The two most common techniques to control log data integrity are hashing and signing and both have its limitations:

  • Hashing: Hashing involves generating a unique hash value for log data and comparing it with the stored hash to detect tampering. However, hashing alone does not prevent tampering or deletion of logs, as an attacker can modify the hash or delete the logs without detection. Hashing also lacks non-repudiation, making it difficult to prove the integrity of logs to a third party.
  • Signing: Signing, on the other hand, adds an extra layer of security by using digital signatures. Log entries are signed with a private key, and the corresponding public key is used for verification. This ensures that only the holder of the private key can sign the logs, providing some level of integrity and non-repudiation. However, signing does not prevent deletion or modification of logs, as an attacker can delete signed chunks or create fake logs with valid signatures.

Furthermore, the point when log data is hashed and/or signed is utterly important. If these techniques are implemented when logs arrive at the central log storage organisations have no visibility if log files have been tampered with before. In this scenario, the tampering would be undetected and tampered logs will be believed to be trustworthy even though they are not.

To effectively protect log data integrity it is necessary to implement those techniques directly at the point where log data is created.


Tributech enables organisations to effectively implement the most crucial best practice by securing data integrity and authenticity end-to-end. Think about it the other way: When monitoring for anomalies, how accurate can that be when using tampered log data?

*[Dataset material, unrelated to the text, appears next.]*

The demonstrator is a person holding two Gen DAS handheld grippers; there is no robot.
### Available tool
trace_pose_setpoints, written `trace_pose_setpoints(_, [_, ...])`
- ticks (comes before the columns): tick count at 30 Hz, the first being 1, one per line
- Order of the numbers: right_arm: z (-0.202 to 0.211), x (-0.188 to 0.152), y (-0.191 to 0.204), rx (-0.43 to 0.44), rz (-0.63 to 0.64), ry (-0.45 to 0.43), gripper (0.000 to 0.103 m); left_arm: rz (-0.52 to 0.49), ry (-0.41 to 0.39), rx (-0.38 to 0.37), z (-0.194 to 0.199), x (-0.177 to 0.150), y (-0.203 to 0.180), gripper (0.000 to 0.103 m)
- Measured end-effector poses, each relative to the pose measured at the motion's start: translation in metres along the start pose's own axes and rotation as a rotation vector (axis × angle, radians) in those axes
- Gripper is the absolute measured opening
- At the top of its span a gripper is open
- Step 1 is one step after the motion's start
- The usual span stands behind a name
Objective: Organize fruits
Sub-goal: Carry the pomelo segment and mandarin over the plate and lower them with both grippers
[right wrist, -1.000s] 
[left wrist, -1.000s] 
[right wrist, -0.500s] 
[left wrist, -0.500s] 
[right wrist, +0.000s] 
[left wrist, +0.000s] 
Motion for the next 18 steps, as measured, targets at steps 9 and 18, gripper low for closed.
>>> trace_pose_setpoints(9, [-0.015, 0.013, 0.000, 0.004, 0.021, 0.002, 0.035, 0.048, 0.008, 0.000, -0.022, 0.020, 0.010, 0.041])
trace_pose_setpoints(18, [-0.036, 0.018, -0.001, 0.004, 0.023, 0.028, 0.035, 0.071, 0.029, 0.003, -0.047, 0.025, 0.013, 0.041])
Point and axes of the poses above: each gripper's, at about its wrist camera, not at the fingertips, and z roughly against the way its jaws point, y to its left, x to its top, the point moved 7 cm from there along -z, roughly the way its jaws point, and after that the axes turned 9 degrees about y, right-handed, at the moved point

What’s the point of backing up log data when data integrity is compromised?


To protect log data from being tampered, Tributech’s Data Notarisation offers an end-to-end solution to secure integrity and authenticity of log data, without adding to busy workloads of security operation teams.

  • Secured at source: Cryptographic proofs are generated directly at the data sources to protect integrity and authenticity, minimising the attack surface.
  • Efficient and Scalable: The data notarisation platform provides an efficient and scalable solution to secure log data as it only stores cryptographic proofs within the immutable storage.
  • Tamper-Proof: Cryptographic proofs stored in an immutable database cannot be modified, ensuring data integrity and authenticity.
  • Detection: Log data can be verified on a recurring schedule and event based (e.g. an audit) to detect tampered data on a fine granular level, allowing organisations to detect and sort out bad data.
  • Integration: The platform can be integrated with SOC/SIEM to provide ongoing data tampering detection as well as to support forensic analysis and external audits.
  • Compliance: Data notarisation can help organisations comply with regulatory requirements, such as NIS2, DORA, HIPAA, and PCI-DSS, by providing a secure and auditable record of log data.